Krishnamurti: Can an outside agency help you to get rid of your own misery, whether that outside agency be God, a master, a drug or a saviour? Or can one have the intelligence to understand the nature of unhappiness and deal with it immediately?
Questioner: I have come to you because I thought you might help me, so you could call yourself an outside agency. I want help and I don’t care who gives it to me.
Krishnamurti: In accepting or giving help several things are involved. If you accept it blindly you will be caught in the trap of one authority or another, which brings with it various other problems, such as obedience and fear. So if you start off wanting help, not only do you not get help – because nobody can help you anyway – but in addition you get a whole series of new problems; you are deeper in the mire than ever before.
Questioner: I think I understand and accept that. I have never thought it out clearly before. How then can I develop the intelligence to deal with unhappiness on my own, and immediately? If I had this intelligence surely I wouldn’t be here now, I wouldn’t be asking you to help me. So my question now is, can I get this intelligence in order to solve the problem of unhappiness and thereby attain happiness?
Krishnamurti: You are saying that this intelligence is separate from its action. The action of this intelligence is the seeing and the understanding of the problem, itself. The two are not separate and successive; you don’t first get intelligence and then use it on the problem like a tool. it is one of the sicknesses of thinking to say that one should have the capacity first and then use it, the idea or the principle first and then apply it. This itself is the very absence of intelligence and the origin of problems. This is fragmentation. We live this way and so we speak of happiness and unhappiness, hate and love, and so on.
Questioner: Perhaps this is inherent in the structure of language.
Krishnamurti: Perhaps it is but let’s not make too much fuss about it here and wander away from the issue. We are saying that intelligence, and the action of that intelligence – which is seeing the problem of unhappiness – are one indivisibly. Also that this is not separate from ending unhappiness or getting happiness.
Questioner: How am I to get that intelligence?
Krishnamurti: Have you understood what we have been saying?
Krishnamurti: But if you have understood you have seen that this seeing is intelligence. The only thing you can do is to see; you cannot cultivate intelligence in order to see. Seeing is not the cultivation of intelligence. Seeing is more important than intelligence, or happiness, or unhappiness. There is only seeing or not seeing. All the rest – happiness, unhappiness and intelligence – are just words.
Questioner: What is it, then, to see?
To see means
to understand how thought creates the opposites.
Krishnamurti: To see means to understand how thought creates the opposites. What thought creates is not real. To see means to understand the nature of thought, memory, conflict, ideas; to see all this as a total process is to understand. This is intelligence; seeing totally is intelligence; seeing fragmentarily is the lack of intelligence.
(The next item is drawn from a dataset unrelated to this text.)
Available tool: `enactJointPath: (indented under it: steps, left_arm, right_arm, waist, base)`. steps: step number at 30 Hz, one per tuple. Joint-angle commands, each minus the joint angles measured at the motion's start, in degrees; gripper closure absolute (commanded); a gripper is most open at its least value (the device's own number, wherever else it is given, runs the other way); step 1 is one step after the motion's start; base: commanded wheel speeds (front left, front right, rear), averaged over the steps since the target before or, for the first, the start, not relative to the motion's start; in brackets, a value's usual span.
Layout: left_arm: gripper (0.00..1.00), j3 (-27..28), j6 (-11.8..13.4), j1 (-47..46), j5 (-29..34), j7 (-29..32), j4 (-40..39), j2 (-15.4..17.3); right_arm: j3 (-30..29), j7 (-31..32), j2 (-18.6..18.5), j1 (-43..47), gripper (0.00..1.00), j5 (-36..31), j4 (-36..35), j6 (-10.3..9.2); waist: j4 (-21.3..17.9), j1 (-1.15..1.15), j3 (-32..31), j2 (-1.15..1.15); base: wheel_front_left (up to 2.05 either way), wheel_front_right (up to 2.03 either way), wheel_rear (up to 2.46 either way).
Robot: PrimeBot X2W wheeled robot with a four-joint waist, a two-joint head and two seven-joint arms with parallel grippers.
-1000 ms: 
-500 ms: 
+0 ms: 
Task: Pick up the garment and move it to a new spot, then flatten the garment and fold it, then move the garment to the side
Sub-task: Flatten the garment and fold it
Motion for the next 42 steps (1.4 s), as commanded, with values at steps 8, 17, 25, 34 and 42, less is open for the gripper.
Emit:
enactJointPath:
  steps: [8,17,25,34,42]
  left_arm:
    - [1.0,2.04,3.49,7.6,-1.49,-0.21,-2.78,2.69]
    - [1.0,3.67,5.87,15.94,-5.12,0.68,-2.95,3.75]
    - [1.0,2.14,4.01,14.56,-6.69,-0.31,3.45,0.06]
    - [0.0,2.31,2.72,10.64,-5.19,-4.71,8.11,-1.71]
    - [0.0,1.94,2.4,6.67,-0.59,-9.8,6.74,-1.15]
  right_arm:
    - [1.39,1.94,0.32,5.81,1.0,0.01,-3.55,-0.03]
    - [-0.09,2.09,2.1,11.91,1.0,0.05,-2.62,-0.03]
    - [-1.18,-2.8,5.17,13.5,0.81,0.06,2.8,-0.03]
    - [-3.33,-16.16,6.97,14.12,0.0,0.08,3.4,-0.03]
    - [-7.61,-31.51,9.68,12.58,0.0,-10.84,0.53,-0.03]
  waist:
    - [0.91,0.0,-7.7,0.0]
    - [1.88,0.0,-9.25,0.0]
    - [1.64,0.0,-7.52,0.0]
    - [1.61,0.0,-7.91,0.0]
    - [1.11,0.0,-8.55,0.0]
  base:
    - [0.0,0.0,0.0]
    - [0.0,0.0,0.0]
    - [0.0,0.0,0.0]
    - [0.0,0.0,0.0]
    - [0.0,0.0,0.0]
Questioner: I am a bit bewildered. I think I understand, but it is rather tenuous; I must go slowly. What you are saying is, see and listen completely. You say this attention is intelligence and you say that it must be immediate. One can only see now. I wonder if I really see now, or am I going home to think over what you have said, hoping to see later?
Krishnamurti: Then you will never see; in thinking about it you will never see it because thinking prevents seeing. Both of us have understood what it means to see. This seeing is not an essence or an abstraction or an idea. You cannot see if there is nothing to see. Now you have a problem of unhappiness. See it completely, including your wanting to be happy and how thought creates the opposite. See the search for happiness and the seeking help in order to get happiness. See disappointment, hope, fear. All of this must be seen completely, as a whole, not separately. See all this now, give your whole attention to it.